My dignity? Collapsing on itself like a dying star.
you thought that fire hydrant was a midget...you gave it a hug and asked for a lollipop.
Okay you totally passed out. Ask me about the bike parking garage and the expired baby formula in the morning.
I'm drinking away my Christmas cash. People are going to get bar receipts as presents.
just found glitter in my belly button...seriously when will this nightmare end
why is my new profile picture on Facebook one of me with a bunch of strangers on an elevator?
we did shots in class this morning as part of a presentation. WHY AM I LEAVING THIS COUNTRY?!
I can't keep up with all the guys you're banging. I'm just going to start referring to them by city of origin.
Exotic beer tasting at my apt right now and by that I mean I bought random beer and I'm drinking it on my balcony
Get the cougar, get the cougar, get the cougar. Act like an injured baby deer. She will either eat you alive or nurse you back to health either way its still sex.
Hey, I shot that toilet dead center, drunk, from at least 6 ft away. I'm a fuckin awesome shot.

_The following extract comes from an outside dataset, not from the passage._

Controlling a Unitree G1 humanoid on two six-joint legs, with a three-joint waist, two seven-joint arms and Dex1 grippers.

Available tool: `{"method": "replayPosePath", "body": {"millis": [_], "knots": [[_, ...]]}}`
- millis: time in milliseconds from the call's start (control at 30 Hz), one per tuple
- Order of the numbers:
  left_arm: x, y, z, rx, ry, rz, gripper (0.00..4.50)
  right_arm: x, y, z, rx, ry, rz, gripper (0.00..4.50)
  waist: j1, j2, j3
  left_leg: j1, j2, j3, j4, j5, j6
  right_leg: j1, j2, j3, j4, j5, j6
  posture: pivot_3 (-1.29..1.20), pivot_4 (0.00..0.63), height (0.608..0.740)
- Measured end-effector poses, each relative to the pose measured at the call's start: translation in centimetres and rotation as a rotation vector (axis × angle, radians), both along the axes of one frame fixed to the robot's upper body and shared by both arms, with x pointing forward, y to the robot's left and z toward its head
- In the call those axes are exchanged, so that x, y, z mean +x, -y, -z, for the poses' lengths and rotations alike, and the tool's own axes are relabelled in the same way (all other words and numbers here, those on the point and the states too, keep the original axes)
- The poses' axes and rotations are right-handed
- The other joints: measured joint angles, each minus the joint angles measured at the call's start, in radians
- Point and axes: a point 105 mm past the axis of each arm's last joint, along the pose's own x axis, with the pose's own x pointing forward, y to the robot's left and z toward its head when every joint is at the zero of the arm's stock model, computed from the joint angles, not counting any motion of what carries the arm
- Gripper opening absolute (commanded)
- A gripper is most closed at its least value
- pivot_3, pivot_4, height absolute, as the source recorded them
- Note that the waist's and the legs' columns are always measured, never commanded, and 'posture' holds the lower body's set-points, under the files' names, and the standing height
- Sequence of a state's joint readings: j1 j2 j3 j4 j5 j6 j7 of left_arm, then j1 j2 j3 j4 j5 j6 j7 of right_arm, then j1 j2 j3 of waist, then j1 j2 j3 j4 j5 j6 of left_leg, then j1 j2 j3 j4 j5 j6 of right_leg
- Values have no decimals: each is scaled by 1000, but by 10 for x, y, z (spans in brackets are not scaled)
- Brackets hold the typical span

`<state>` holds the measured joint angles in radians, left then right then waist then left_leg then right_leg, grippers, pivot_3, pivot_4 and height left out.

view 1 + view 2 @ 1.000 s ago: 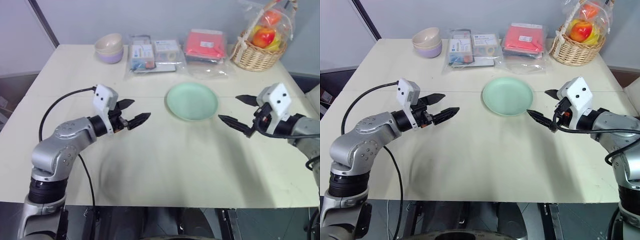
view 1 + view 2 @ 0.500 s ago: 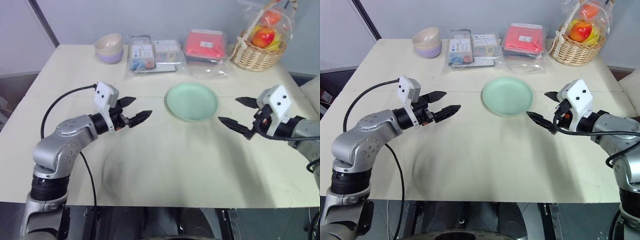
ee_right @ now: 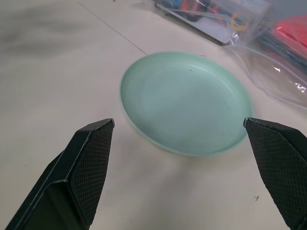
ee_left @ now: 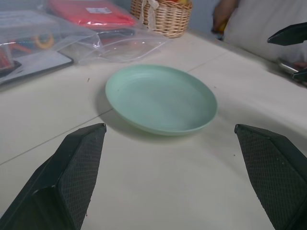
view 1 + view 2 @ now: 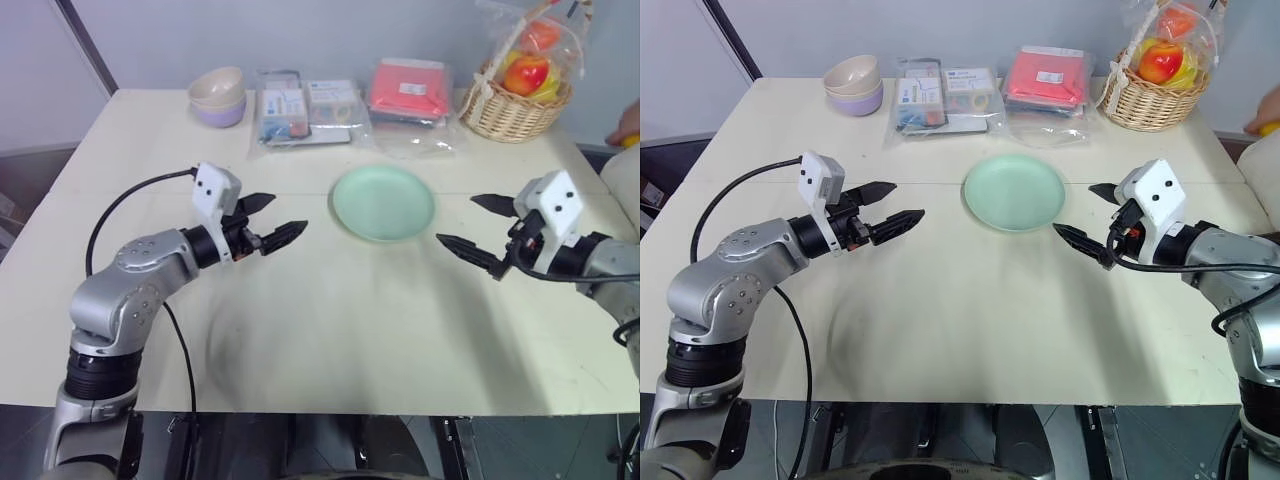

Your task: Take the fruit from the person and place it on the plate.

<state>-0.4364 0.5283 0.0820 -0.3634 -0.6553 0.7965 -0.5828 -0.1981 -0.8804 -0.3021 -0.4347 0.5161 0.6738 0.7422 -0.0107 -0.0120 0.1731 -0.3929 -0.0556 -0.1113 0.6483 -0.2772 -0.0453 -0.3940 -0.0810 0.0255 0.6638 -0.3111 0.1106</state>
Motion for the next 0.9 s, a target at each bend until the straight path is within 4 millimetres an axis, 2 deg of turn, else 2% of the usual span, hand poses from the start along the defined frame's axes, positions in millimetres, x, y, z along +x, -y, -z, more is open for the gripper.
{"method": "replayPosePath", "body": {"millis": [633, 833, 900], "knots": [[6, 1, -2, -25, 9, -30, 4500, 1, 1, -1, 2, 5, 3, 4426, 0, 0, 0, 0, 0, 0, 0, 0, 0, 0, 0, 0, 0, 0, 0, 0, 150, 740], [35, -9, -38, -290, 17, -180, 4500, 1, 0, -3, 2, 14, 1, 4426, 2, -1, 0, 0, 0, 0, 2, 0, 0, 1, 0, -1, 0, 0, 0, 0, 150, 740], [42, -11, -43, -336, 6, -214, 4500, 2, 0, -4, 2, 19, 0, 4426, 1, -1, 0, 0, 0, 0, 2, 2, -3, 1, 0, -1, 0, 0, 0, 0, 150, 740]]}}
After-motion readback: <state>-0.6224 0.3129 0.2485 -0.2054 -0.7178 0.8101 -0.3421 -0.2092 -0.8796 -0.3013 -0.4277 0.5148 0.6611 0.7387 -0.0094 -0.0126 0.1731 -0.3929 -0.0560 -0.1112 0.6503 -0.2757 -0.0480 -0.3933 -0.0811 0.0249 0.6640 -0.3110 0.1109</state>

You guys were completely safe.
Yes, that toilet won't be hurting anyone anymore.... Hahaha
I haven't filled him in on Operation "find a sugar daddy & suck dick for money" yet, but I'm sure he just wants me to be happy.
It was fine. Until I accidentally shit on his floor.
I legit feel like I had sex with Joey Fatone. Is that weird?
went to class still drunk this morning and my professor made the class give me a round of applause and said, "see people, THIS is inspirational... if she can make it to class in this condition there is no excuse not to show up!"